*Exercise instructions*: Write out the full listing below exactly as given.

*Available data*:
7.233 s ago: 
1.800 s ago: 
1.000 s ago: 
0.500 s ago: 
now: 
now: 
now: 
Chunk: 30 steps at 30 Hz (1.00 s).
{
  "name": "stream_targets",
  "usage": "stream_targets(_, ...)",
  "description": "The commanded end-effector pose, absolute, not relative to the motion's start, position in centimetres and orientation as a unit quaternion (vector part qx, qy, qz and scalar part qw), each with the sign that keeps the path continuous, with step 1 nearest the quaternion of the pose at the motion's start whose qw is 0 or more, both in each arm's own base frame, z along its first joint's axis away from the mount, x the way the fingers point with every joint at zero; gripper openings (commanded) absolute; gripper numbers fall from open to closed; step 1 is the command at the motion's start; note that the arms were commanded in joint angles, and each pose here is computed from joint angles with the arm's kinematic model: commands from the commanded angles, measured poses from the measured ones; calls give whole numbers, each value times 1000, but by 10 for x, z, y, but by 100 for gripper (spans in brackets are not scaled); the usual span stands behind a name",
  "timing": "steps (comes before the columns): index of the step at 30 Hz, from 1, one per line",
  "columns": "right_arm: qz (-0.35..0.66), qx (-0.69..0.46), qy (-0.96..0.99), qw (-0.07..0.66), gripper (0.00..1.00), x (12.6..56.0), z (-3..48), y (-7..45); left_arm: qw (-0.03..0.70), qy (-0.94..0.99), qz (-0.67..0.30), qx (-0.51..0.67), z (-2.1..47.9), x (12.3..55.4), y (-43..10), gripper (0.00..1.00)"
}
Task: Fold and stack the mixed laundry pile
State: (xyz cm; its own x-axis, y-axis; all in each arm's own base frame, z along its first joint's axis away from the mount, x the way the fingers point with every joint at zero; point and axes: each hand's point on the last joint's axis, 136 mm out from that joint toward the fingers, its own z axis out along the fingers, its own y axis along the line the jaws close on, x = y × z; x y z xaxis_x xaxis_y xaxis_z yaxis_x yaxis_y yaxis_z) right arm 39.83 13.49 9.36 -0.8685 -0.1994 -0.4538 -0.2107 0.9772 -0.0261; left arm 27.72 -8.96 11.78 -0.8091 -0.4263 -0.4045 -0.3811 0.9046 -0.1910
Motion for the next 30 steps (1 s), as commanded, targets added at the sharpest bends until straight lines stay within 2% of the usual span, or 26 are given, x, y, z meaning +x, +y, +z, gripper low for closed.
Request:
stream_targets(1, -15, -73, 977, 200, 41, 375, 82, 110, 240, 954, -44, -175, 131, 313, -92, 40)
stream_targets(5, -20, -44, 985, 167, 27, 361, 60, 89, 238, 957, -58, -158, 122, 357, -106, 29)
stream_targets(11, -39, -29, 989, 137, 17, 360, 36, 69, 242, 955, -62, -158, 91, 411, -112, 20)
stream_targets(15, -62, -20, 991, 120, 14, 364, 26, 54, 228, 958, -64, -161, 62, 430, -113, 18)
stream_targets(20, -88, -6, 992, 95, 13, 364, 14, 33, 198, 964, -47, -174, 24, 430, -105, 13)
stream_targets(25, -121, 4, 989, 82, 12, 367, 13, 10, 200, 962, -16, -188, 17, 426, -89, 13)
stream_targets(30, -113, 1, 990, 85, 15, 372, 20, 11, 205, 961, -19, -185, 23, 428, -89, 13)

*Answer space*:
7.233 s ago: 
1.800 s ago: 
1.000 s ago: 
0.500 s ago: 
now: 
now: 
now: 
Chunk: 30 steps at 30 Hz (1.00 s).
{
  "name": "stream_targets",
  "usage": "stream_targets(_, ...)",
  "description": "The commanded end-effector pose, absolute, not relative to the motion's start, position in centimetres and orientation as a unit quaternion (vector part qx, qy, qz and scalar part qw), each with the sign that keeps the path continuous, with step 1 nearest the quaternion of the pose at the motion's start whose qw is 0 or more, both in each arm's own base frame, z along its first joint's axis away from the mount, x the way the fingers point with every joint at zero; gripper openings (commanded) absolute; gripper numbers fall from open to closed; step 1 is the command at the motion's start; note that the arms were commanded in joint angles, and each pose here is computed from joint angles with the arm's kinematic model: commands from the commanded angles, measured poses from the measured ones; calls give whole numbers, each value times 1000, but by 10 for x, z, y, but by 100 for gripper (spans in brackets are not scaled); the usual span stands behind a name",
  "timing": "steps (comes before the columns): index of the step at 30 Hz, from 1, one per line",
  "columns": "right_arm: qz (-0.35..0.66), qx (-0.69..0.46), qy (-0.96..0.99), qw (-0.07..0.66), gripper (0.00..1.00), x (12.6..56.0), z (-3..48), y (-7..45); left_arm: qw (-0.03..0.70), qy (-0.94..0.99), qz (-0.67..0.30), qx (-0.51..0.67), z (-2.1..47.9), x (12.3..55.4), y (-43..10), gripper (0.00..1.00)"
}
Task: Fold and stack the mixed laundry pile
State: (xyz cm; its own x-axis, y-axis; all in each arm's own base frame, z along its first joint's axis away from the mount, x the way the fingers point with every joint at zero; point and axes: each hand's point on the last joint's axis, 136 mm out from that joint toward the fingers, its own z axis out along the fingers, its own y axis along the line the jaws close on, x = y × z; x y z xaxis_x xaxis_y xaxis_z yaxis_x yaxis_y yaxis_z) right arm 39.83 13.49 9.36 -0.8685 -0.1994 -0.4538 -0.2107 0.9772 -0.0261; left arm 27.72 -8.96 11.78 -0.8091 -0.4263 -0.4045 -0.3811 0.9046 -0.1910
Motion for the next 30 steps (1 s), as commanded, targets added at the sharpest bends until straight lines stay within 2% of the usual span, or 26 are given, x, y, z meaning +x, +y, +z, gripper low for closed.
Request:
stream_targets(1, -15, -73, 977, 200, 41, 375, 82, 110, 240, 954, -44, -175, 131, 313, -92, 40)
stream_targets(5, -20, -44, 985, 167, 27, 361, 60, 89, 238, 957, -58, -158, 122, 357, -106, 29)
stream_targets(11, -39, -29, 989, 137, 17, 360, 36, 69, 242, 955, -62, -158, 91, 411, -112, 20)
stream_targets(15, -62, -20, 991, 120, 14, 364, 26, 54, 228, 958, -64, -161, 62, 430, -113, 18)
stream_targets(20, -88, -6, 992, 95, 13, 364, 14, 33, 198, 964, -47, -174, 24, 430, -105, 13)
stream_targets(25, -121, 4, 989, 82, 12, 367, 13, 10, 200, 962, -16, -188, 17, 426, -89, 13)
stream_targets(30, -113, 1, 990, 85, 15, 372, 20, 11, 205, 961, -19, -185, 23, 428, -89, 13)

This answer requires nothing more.